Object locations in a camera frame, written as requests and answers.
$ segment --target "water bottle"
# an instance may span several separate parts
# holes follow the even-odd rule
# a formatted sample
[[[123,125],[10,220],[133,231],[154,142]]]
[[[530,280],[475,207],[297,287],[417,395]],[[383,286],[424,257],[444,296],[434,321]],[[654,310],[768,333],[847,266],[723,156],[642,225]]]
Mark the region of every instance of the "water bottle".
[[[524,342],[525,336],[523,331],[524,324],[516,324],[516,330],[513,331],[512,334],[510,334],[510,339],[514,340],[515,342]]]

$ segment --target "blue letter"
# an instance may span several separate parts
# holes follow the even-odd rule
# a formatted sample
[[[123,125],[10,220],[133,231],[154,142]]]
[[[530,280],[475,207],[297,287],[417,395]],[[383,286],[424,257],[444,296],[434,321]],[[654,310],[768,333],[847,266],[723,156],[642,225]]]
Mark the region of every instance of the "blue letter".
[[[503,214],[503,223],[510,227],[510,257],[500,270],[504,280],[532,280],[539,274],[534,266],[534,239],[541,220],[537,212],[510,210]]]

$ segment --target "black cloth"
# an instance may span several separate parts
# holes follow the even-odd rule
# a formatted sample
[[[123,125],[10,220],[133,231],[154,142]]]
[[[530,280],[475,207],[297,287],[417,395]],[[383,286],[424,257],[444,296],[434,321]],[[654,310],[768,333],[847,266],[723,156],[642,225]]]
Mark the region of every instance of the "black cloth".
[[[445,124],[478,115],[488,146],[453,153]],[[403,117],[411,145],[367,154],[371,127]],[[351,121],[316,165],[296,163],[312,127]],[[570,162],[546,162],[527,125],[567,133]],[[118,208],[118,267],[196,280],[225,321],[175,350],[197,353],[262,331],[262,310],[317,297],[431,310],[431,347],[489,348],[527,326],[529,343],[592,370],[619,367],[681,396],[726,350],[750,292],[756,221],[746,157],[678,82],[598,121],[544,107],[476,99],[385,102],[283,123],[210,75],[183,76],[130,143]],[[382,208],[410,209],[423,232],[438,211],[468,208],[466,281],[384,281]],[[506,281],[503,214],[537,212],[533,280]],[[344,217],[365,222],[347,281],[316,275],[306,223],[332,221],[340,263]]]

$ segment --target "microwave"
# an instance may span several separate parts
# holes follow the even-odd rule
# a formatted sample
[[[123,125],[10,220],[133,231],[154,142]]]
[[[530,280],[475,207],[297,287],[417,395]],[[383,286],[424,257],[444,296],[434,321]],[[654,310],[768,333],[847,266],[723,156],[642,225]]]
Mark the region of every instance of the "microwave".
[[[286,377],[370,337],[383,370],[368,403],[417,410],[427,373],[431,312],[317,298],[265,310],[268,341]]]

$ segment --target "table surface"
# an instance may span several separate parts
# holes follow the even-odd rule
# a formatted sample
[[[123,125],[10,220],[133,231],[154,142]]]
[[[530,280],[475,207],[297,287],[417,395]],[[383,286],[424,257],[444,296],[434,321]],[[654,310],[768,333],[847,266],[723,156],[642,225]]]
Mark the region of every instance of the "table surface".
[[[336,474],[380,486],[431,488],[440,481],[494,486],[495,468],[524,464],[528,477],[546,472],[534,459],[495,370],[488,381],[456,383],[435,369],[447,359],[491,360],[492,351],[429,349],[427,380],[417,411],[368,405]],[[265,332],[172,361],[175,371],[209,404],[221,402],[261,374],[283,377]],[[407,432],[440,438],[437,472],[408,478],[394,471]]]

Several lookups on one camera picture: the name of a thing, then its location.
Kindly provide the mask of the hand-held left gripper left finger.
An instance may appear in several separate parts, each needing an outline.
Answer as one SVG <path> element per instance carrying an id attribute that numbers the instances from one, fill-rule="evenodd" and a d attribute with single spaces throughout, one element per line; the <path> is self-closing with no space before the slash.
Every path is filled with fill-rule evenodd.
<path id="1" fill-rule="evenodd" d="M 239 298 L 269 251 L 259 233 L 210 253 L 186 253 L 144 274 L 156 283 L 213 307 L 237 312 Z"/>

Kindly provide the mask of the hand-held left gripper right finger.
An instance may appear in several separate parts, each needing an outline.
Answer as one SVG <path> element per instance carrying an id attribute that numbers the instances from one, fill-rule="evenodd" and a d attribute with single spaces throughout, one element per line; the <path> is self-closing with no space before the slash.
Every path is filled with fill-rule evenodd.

────────────────────────────────────────

Copy the records above exactly.

*EXERCISE SOLUTION:*
Object locations in a camera frame, written as requests and answers.
$ segment --target "water bottle"
# an instance may span several separate parts
# holes follow the even-odd rule
# a formatted sample
[[[123,125],[10,220],[133,231],[154,142]]]
[[[530,280],[475,207],[297,287],[417,395]],[[383,286],[424,257],[444,296],[434,321]],[[654,310],[768,333],[847,266],[723,156],[642,225]]]
Mark the region of every instance of the "water bottle".
[[[524,342],[525,336],[523,331],[524,324],[516,324],[516,330],[513,331],[512,334],[510,334],[510,339],[514,340],[515,342]]]

$ segment --target "blue letter"
# an instance may span several separate parts
# holes follow the even-odd rule
# a formatted sample
[[[123,125],[10,220],[133,231],[154,142]]]
[[[530,280],[475,207],[297,287],[417,395]],[[383,286],[424,257],[444,296],[434,321]],[[654,310],[768,333],[847,266],[723,156],[642,225]]]
Mark the region of every instance of the "blue letter".
[[[503,214],[503,223],[510,227],[510,257],[500,270],[504,280],[532,280],[539,274],[534,266],[534,239],[541,220],[537,212],[510,210]]]

$ segment --target "black cloth"
# an instance may span several separate parts
# holes follow the even-odd rule
# a formatted sample
[[[123,125],[10,220],[133,231],[154,142]]]
[[[530,280],[475,207],[297,287],[417,395]],[[383,286],[424,257],[444,296],[434,321]],[[654,310],[768,333],[847,266],[723,156],[642,225]]]
Mark the region of every instance of the "black cloth".
[[[445,124],[478,115],[488,146],[453,153]],[[403,117],[411,145],[367,154],[371,127]],[[351,121],[316,165],[296,163],[312,127]],[[570,162],[546,162],[527,125],[567,133]],[[118,208],[118,267],[196,280],[225,321],[175,350],[197,353],[262,331],[262,310],[317,297],[431,310],[431,347],[489,348],[527,326],[529,343],[592,370],[619,367],[681,396],[726,350],[750,292],[756,221],[746,157],[678,82],[598,121],[544,107],[476,99],[385,102],[283,123],[210,75],[183,76],[130,143]],[[382,208],[410,209],[423,232],[438,211],[468,208],[466,281],[384,281]],[[506,281],[503,214],[537,212],[533,280]],[[344,217],[365,222],[347,281],[316,275],[306,223],[332,221],[340,263]]]

$ segment --target "microwave"
# an instance may span several separate parts
# holes follow the even-odd rule
# a formatted sample
[[[123,125],[10,220],[133,231],[154,142]]]
[[[530,280],[475,207],[297,287],[417,395]],[[383,286],[424,257],[444,296],[434,321]],[[654,310],[768,333],[847,266],[723,156],[642,225]]]
Mark the region of every instance of the "microwave".
[[[286,377],[370,337],[383,370],[368,403],[417,410],[427,373],[431,312],[317,298],[265,310],[268,341]]]

$ segment --target "table surface"
# an instance may span several separate parts
# holes follow the even-odd rule
# a formatted sample
[[[123,125],[10,220],[133,231],[154,142]]]
[[[530,280],[475,207],[297,287],[417,395]],[[383,286],[424,257],[444,296],[434,321]],[[654,310],[768,333],[847,266],[723,156],[642,225]]]
Mark the region of every instance of the "table surface".
[[[336,474],[380,486],[431,488],[440,481],[494,486],[495,468],[524,464],[528,477],[546,472],[534,459],[495,370],[488,381],[456,383],[435,369],[447,359],[491,360],[492,351],[429,349],[427,380],[417,411],[368,405]],[[265,332],[172,361],[175,371],[209,404],[221,402],[261,374],[283,377]],[[407,432],[440,438],[437,472],[408,478],[394,471]]]

Several lookups on one camera picture: the name of a thing, then its location.
Kindly provide the mask of the hand-held left gripper left finger.
An instance may appear in several separate parts, each needing an outline.
Answer as one SVG <path> element per instance carrying an id attribute that numbers the instances from one, fill-rule="evenodd" and a d attribute with single spaces throughout, one element per line; the <path> is self-closing with no space before the slash.
Every path is filled with fill-rule evenodd.
<path id="1" fill-rule="evenodd" d="M 239 298 L 269 251 L 259 233 L 210 253 L 186 253 L 144 274 L 156 283 L 213 307 L 237 312 Z"/>

Kindly provide the mask of the hand-held left gripper right finger.
An instance may appear in several separate parts, each needing an outline.
Answer as one SVG <path> element per instance carrying an id attribute that numbers the instances from one, fill-rule="evenodd" and a d attribute with single spaces throughout, one element per line; the <path> is self-closing with no space before the slash.
Every path is filled with fill-rule evenodd.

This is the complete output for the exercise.